KonradHoeffner / hdt

Library for the Header Dictionary Triples (HDT) compression file format for RDF data.
https://crates.io/crates/hdt
MIT License
19 stars 4 forks source link

cyrillic URIs not found? #39

Closed KonradHoeffner closed 7 months ago

KonradHoeffner commented 7 months ago

When using the Sophia HDT adapter in RickView, a URI with suffix хобби-N-0 is not found:

[WARN ] No triples found for entry/хобби-N-0. Did you configure the namespace correctly?

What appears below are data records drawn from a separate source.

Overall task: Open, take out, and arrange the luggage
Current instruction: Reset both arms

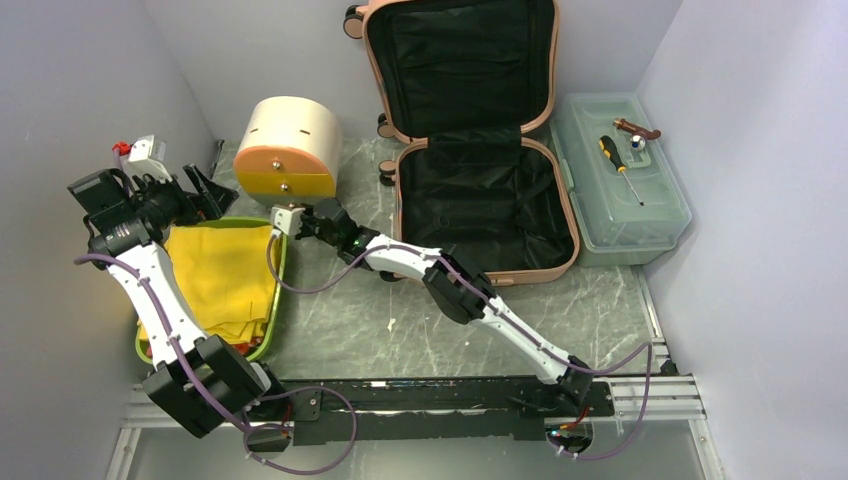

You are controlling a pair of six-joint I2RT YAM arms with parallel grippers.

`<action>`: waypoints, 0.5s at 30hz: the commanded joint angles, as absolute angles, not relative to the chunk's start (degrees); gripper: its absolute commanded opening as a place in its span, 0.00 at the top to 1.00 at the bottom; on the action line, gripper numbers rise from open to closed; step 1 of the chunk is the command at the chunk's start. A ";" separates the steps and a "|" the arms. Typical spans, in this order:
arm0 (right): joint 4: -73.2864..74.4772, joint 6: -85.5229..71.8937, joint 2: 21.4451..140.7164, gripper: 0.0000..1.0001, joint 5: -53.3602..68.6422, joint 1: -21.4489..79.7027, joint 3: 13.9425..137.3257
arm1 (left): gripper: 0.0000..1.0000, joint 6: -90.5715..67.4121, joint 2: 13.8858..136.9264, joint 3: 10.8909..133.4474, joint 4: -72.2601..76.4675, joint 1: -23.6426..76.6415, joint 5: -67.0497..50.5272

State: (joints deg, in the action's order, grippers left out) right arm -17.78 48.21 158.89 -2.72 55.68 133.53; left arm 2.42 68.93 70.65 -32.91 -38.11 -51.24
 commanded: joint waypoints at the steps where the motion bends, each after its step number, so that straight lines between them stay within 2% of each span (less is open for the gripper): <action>1: -11.23 44.83 148.18 1.00 1.87 54.93 128.99 | 0.01 3.49 67.41 71.79 -32.86 -38.17 -52.47; 3: 1.73 43.26 144.28 0.98 5.24 55.34 131.07 | 0.01 5.31 67.35 72.70 -34.06 -38.15 -51.91; 4: 8.56 42.42 141.65 0.92 6.65 55.49 130.38 | 0.01 6.55 67.33 73.16 -34.80 -38.12 -51.93; 6: 17.22 40.96 135.89 0.66 8.50 55.74 127.86 | 0.01 9.06 67.24 74.03 -36.65 -38.11 -52.21; 10: 34.23 37.26 122.98 0.08 9.90 55.61 120.81 | 0.01 12.53 68.20 77.48 -43.08 -38.14 -52.45; 11: 36.78 35.73 119.04 0.01 9.40 55.37 117.66 | 0.01 14.32 68.40 78.61 -45.57 -38.12 -53.29; 15: 45.30 31.12 102.58 0.00 8.16 53.23 103.89 | 0.01 23.86 67.18 80.86 -56.07 -38.14 -59.21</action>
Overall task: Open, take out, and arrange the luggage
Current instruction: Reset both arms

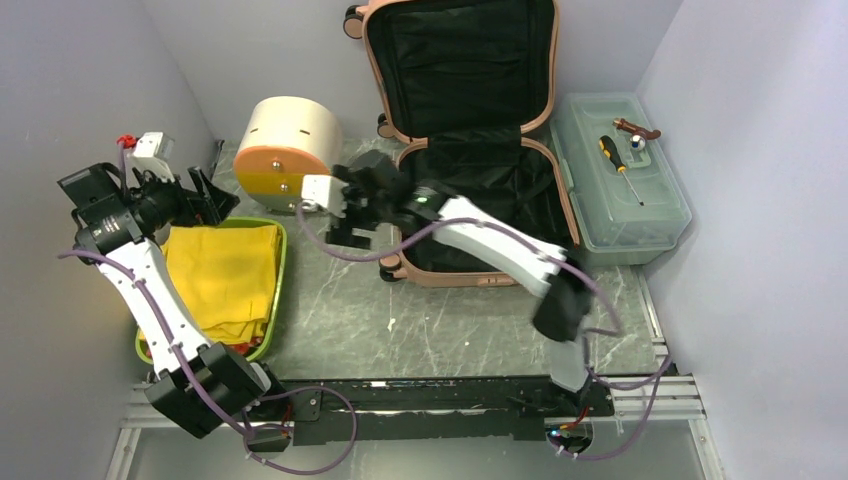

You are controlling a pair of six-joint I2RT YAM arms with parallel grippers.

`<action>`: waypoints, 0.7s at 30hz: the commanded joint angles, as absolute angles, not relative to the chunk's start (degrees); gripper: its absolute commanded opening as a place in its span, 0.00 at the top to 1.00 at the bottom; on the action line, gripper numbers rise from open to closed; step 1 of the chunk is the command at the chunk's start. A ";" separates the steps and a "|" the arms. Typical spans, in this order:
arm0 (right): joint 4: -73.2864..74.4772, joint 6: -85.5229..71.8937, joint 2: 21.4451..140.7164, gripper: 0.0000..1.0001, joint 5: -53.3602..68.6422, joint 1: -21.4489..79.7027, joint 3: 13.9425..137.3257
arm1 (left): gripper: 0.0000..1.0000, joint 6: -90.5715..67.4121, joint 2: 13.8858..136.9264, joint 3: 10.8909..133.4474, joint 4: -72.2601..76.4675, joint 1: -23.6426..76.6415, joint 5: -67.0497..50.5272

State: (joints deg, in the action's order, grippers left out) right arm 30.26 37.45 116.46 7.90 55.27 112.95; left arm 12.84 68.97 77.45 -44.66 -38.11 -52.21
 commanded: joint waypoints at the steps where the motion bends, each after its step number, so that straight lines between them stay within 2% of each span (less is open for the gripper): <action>1: 46.92 30.16 98.23 0.00 8.18 52.38 100.15 | 0.01 27.10 66.24 80.76 -59.02 -38.14 -61.20; 4: 47.74 26.31 82.42 0.00 5.81 50.34 87.53 | 0.01 33.24 62.53 78.29 -64.42 -38.14 -65.53; 8: 41.84 21.96 58.88 0.00 -3.12 48.80 67.74 | 0.01 36.33 56.70 73.92 -67.80 -38.10 -67.69; 10: 40.68 21.60 47.82 0.00 -2.52 44.81 59.73 | 0.01 40.69 53.88 72.21 -71.76 -38.13 -69.42; 14: 40.76 23.40 27.15 0.00 -2.76 38.91 50.98 | 0.01 50.58 47.25 67.78 -79.97 -38.14 -72.57; 21: 42.03 26.23 6.82 0.00 -2.75 27.51 45.19 | 0.01 66.86 37.96 61.42 -89.69 -38.11 -76.53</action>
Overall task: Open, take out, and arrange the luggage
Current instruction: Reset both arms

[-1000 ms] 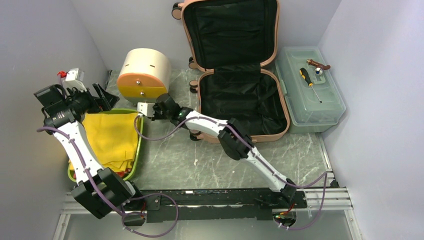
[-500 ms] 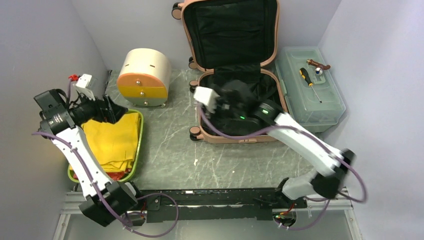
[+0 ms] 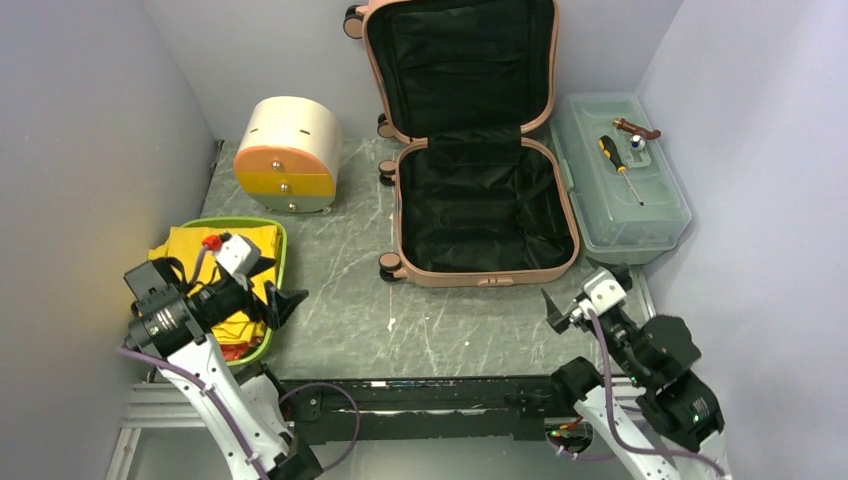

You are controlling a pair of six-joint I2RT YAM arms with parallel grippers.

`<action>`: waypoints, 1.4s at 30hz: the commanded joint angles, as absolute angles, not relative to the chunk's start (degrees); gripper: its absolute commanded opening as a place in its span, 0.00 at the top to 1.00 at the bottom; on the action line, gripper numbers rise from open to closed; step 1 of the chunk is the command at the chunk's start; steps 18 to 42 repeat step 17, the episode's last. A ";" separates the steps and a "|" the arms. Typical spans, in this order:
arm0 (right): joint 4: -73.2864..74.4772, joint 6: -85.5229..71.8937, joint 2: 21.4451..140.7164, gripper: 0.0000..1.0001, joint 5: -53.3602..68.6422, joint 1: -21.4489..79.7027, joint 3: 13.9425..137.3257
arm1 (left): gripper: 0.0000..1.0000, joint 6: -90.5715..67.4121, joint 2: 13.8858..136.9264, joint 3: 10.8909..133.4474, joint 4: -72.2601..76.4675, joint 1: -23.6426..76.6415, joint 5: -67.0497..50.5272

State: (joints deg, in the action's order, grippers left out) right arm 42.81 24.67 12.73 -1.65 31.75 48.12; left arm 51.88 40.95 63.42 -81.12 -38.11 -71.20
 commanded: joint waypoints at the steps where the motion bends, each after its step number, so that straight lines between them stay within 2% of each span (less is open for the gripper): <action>1: 42.36 26.76 5.83 0.00 -2.34 26.70 44.73 | 0.01 70.77 37.23 60.93 -91.72 -38.14 -76.65; 4: 43.97 28.31 4.72 0.00 -1.41 26.11 44.14 | 0.01 77.19 36.46 59.78 -96.22 -38.09 -77.07; 42: 41.26 27.97 3.04 0.00 -3.55 24.73 40.58 | 0.01 78.31 34.65 58.18 -96.24 -37.58 -76.32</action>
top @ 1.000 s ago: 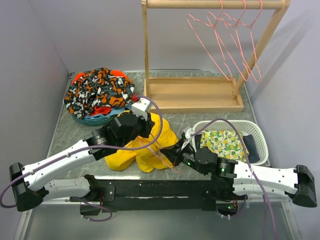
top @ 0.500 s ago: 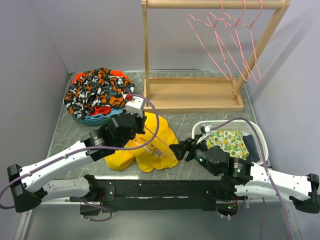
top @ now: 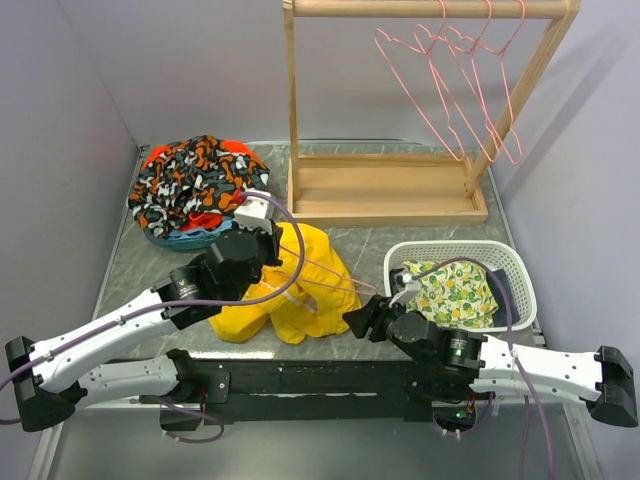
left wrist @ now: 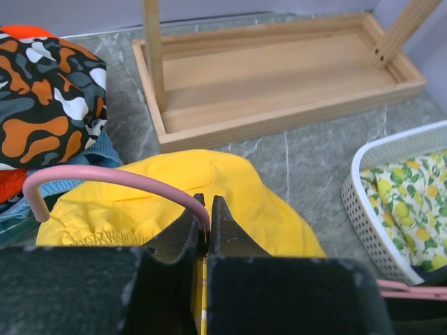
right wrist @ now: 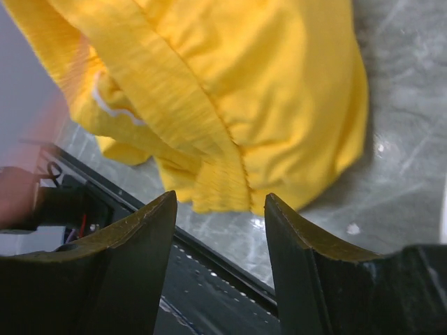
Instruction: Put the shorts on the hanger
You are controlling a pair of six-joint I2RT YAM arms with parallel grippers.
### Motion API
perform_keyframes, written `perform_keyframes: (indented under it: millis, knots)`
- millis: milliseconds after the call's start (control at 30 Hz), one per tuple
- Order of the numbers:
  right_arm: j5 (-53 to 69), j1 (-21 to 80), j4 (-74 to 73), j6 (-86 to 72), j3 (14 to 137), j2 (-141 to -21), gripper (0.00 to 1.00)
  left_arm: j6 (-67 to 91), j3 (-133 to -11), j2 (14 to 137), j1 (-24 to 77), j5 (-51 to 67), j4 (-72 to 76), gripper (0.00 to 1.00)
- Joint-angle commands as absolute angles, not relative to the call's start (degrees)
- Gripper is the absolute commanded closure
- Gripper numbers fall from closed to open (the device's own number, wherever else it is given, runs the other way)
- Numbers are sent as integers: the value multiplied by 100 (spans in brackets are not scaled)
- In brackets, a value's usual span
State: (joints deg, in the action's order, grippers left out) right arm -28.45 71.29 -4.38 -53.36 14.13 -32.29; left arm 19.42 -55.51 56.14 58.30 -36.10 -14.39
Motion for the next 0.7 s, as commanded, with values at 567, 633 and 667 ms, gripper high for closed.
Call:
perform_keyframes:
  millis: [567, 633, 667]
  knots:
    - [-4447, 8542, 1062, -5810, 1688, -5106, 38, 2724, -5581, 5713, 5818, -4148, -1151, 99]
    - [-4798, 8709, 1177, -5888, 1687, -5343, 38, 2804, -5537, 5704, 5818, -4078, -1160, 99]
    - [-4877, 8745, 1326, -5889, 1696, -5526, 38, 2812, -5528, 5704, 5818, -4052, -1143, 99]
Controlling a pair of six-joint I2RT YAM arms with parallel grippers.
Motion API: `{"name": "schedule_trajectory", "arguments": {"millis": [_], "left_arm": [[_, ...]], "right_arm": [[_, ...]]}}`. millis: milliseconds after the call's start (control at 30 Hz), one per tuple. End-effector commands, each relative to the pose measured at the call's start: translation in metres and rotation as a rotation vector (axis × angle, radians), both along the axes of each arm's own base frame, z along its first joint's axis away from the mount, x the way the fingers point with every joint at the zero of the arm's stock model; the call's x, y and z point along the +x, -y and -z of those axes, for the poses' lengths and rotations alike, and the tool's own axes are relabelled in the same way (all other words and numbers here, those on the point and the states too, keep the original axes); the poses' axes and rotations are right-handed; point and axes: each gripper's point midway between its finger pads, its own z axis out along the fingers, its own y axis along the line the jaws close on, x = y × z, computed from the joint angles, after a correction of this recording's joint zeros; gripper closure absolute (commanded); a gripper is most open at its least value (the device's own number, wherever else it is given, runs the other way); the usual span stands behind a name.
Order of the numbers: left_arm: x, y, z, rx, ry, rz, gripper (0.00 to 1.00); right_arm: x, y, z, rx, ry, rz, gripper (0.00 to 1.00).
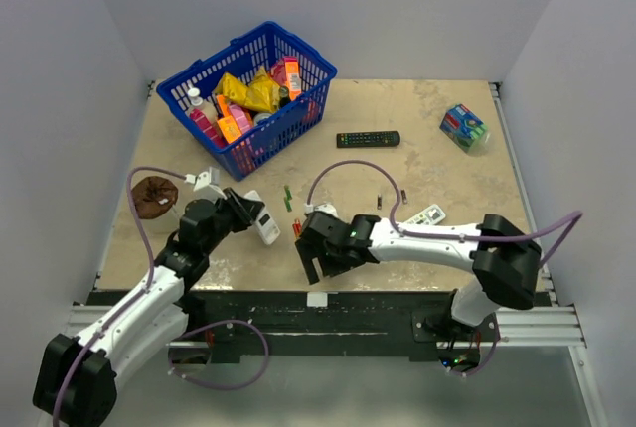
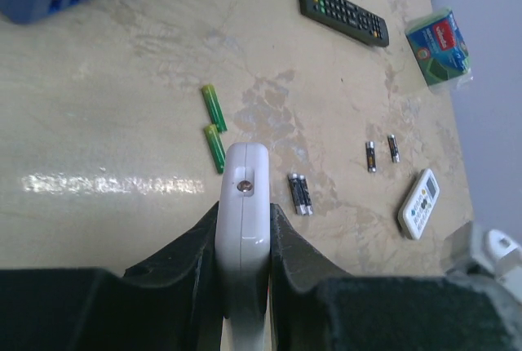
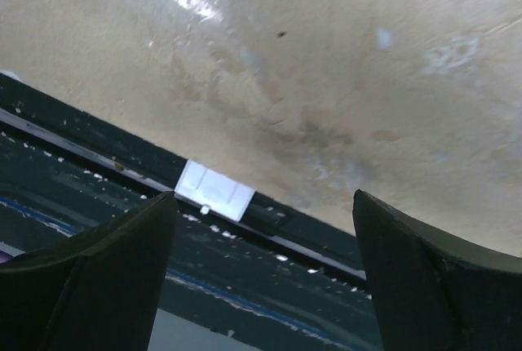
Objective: Load the batteries into the remote control
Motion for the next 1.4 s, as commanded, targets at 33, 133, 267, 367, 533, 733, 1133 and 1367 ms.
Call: {"name": "schedule_trajectory", "arguments": {"millis": [33,133,267,367,533,733,1133,1367], "left_arm": [[0.019,-0.024,-0.060,0.063,0.166,-0.126,0.98],[0.023,-0.029,-0.076,0.073,0.181,-0.172,0.99],[0.024,-0.029,-0.090,0.055,0.208,-0.211,0.99],[0.023,-0.032,-0.095,0.062,0.224,-0.238,0.99],[0.022,-0.032,-0.095,0.079,0.228,-0.245,0.99],[0.021,-0.024,-0.096,0.088,0.228,-0.224,0.99],[0.021,-0.013,-0.094,0.115,0.214,-0.197,0.99],[0.020,-0.009,-0.094,0.129,0.217,-0.189,0.99]], "right_arm": [[-0.033,-0.018,0.004,-0.072,-0.073,0.068,0.05],[-0.042,-0.022,0.010,-0.104,-0.095,0.118,0.03],[-0.051,-0.028,0.012,-0.101,-0.106,0.162,0.05],[-0.055,-0.029,0.022,-0.112,-0.119,0.204,0.08],[-0.054,-0.032,0.031,-0.104,-0.118,0.238,0.12],[-0.052,-0.032,0.038,-0.105,-0.119,0.274,0.20],[-0.050,-0.036,0.060,-0.119,-0.121,0.335,0.27],[-0.052,-0.036,0.071,-0.146,-0.131,0.336,0.39]]}}
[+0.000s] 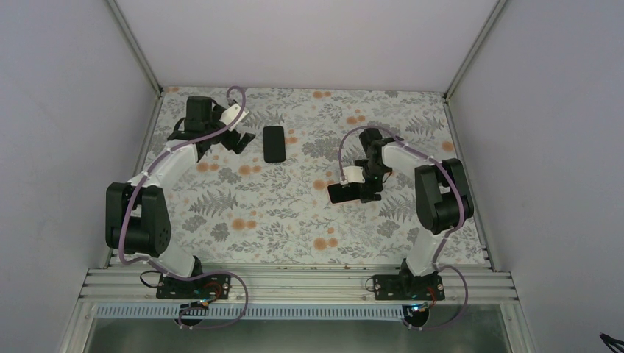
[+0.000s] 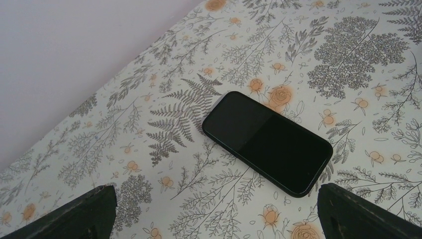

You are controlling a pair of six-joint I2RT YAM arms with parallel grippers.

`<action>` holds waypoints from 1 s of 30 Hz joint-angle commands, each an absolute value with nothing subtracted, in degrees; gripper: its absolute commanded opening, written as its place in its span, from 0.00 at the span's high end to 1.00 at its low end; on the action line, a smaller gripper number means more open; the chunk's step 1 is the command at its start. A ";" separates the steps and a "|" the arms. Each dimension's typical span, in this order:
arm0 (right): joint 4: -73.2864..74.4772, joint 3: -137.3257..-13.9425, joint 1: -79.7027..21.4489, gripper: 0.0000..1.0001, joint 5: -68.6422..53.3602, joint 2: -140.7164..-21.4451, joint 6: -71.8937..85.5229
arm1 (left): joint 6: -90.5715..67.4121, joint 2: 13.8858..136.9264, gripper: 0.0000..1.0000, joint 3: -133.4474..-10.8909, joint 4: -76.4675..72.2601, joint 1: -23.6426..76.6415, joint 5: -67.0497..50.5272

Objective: Take the phone out of the phone case

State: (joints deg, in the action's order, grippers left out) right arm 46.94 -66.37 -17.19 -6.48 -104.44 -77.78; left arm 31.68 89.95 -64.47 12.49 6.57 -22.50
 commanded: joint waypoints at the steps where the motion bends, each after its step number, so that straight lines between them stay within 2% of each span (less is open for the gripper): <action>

However when using Turtle, it works:

[DEBUG] ruthes:entry/хобби-N-0 HTML 357.8µs

This could also be an issue with Sophia, but this is unlikely as it works with the Sophia FastGraph where the Turtle is loaded, or it could be an error in the Sophia adapter, which is part of HDT.

As first step, a URI with a suffix like хобби-N-0 should be included in the test HDT file and the test suite.

KonradHoeffner commented 7 months ago

Added a test case with a Cyrillic URI and label in https://github.com/KonradHoeffner/hdt/commit/326979c7be32d14db005dc9c07bdd7a6daeae0b3 but that one already succeeds so it seems as if that bug is caused by the RickView code that handles the RDF HDT variant.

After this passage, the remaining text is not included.